1

From the connotation of "Maximum likelihood estimator" I am inclined to think that the maximum likelihood estimator of the mean of a distribution should equal the mean of the sample values drawn from that distribution. What else could the "maximum likelihood estimate" of the mean be?

Also, by calculus, the least squares estimator of the mean is again equal to the mean of the sample values of a sample drawn from the distribution. So is the MLE of the mean of a distribution always equal to the least squares estimator of the mean? If it is not, can someone give a counter-example?

kjetil b halvorsen
  • 63,378
  • 26
  • 142
  • 467
user2371765
  • 175
  • 7
  • 4
    The lognormal distribution family provides a familiar counterexample. – whuber Nov 12 '19 at 15:37
  • i can imagine fat tailed distributions (pareto?) where sample mean is definitely not a good estimate of the mean. But my calculus is pretty much nonexistent, so I don't know if that is the correct answer. – rep_ho Nov 12 '19 at 16:37
  • 5
    Consider Laplace distribution, whose MLE is sample median. – Zhanxiong Nov 12 '19 at 17:27
  • @whuber Why did you not post the following as an answer? "The lognormal distribution family provides a familiar counterexample." – user2371765 Nov 13 '19 at 08:10
  • 1
    Because Xi'an has already supplied that answer along with a clear explanation. – whuber Nov 13 '19 at 13:26
  • @whuber I understand Xi'an's answer in isolation, but not in relation to my question. To be precise, because E(exp(X)) is not equal to exp(E(X)), I get that MLE(E(exp(X))) where X is normal is not exp(sample average of a sample drawn from the normally distributed population), which, by the way, equals the geometric mean of the values from the corresponding lognormal. But my question was about whether the MLE of the mean is equal to the arithmetic mean of the values in general. The lognormal is the counter-example I wanted. – user2371765 Nov 14 '19 at 11:11
  • @whuber Xi'an's argument, effectively, is about why the MLE does not equal the geometric mean of the lognormal sample and that there is an adjustment factor of exp(sigma^2/2). But with the adjustment factor one *could* come closer to the arithmetic mean although one might not exactly end up there.
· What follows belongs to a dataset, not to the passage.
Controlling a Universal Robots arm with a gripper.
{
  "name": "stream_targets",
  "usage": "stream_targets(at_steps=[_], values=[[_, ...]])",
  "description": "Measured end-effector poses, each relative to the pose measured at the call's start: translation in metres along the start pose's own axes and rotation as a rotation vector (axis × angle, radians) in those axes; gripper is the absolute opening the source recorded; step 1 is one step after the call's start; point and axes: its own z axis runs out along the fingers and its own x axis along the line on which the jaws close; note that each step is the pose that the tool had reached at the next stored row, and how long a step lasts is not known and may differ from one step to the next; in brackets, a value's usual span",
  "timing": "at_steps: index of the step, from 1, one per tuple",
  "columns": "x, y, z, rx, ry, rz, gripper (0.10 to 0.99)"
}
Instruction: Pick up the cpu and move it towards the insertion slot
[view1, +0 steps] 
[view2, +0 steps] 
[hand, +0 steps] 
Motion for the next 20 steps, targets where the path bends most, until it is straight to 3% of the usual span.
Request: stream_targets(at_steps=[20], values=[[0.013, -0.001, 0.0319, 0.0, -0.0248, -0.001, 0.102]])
I don't know whether there is any result for quantifying by how much the GM and AM of a lognormal sample differ. – user2371765 Nov 14 '19 at 11:11
  • @whuber Also, Xi'an's answer came much after your comment. Of course, the answer is useful and highlights an important point, but I thought it did not answer my question and it distracted me for quite a while. But I mean absolutely no offence in saying this, and it very well might have been the answer to my next question which I now will not ask! Thank you, Xi'an. – user2371765 Nov 14 '19 at 11:12
  • @whuber In other words, even if the mean were invariant under transformation (similar to how MLE is), the MLE of the mean of the lognormal distribution would still equal only the geometric mean of the lognormal sample (and not the arithmetic mean). And, since the mean is not invariant under transformation, there happens to be an upward adjustment to the GM of the sample which might bring it in the vicinity of the AM. – user2371765 Nov 14 '19 at 11:41
  • Just to be perfectly clear, the MLE of the lognormal mean is not the GM of the sample. The lognormal mean is $\exp(\mu + \sigma^2/2).$ The MLE of $(\mu,\sigma^2)$ is obtained in the usual way from the mean $\bar y$ and (uncorrected) variance $s_y^2$ of the *logarithms* of the sample. Therefore the MLE of the lognormal mean is obtained by transforming those estimates, yielding $\exp(\bar y + s_y^2/2).$ – whuber Nov 14 '19 at 14:41
  • @whuber I wrote "To be precise, because E(exp(X)) is not equal to exp(E(X)), I get that MLE(E(exp(X))) where X is normal is not exp(sample average of a sample drawn from the normally distributed population), which, by the way, equals the geometric mean of the values from the corresponding lognormal. " I did not say the MLE of the lognormal mean is the GM. I said exp(sample average of a sample drawn from the normally distributed population) equals the geometric mean of the values from the corresponding lognormal. My sentence was ambiguous. Sorry. Now is what I write clearer? – user2371765 Nov 15 '19 at 12:48
  • @whuber Also, I wrote later "In other words, even if the mean were invariant under transformation (similar to how MLE is), the MLE of the mean of the lognormal distribution would still equal only the geometric mean of the lognormal sample (and not the arithmetic mean). " in response to Xi'an's assertion that because the mean is not invariant under transformation MLE is not equal to sample average in general. I know the MLE of the lognormal mean is not the GM of the sample. But it would be the GM if the mean were invariant under transformation. – user2371765 Nov 15 '19 at 12:48

3 Answers3

5

A generic contradiction to your intuition is that the MLE is invariant by transformations, while the mean is not. In particular, in exponential families, the MLE is the empirical mean of the natural statistics, but not of other transforms of the sample. For instance, in a Normal $X\sim \mathcal N(\theta,1)$ sample, the MLE of $\theta$, mean of $X$, is $X$, but the MLE of the mean of $\exp(X)$, $\exp\{\theta+1/2\}$, is $\exp\{X+1/2\}$ and not $\exp\{X\}$.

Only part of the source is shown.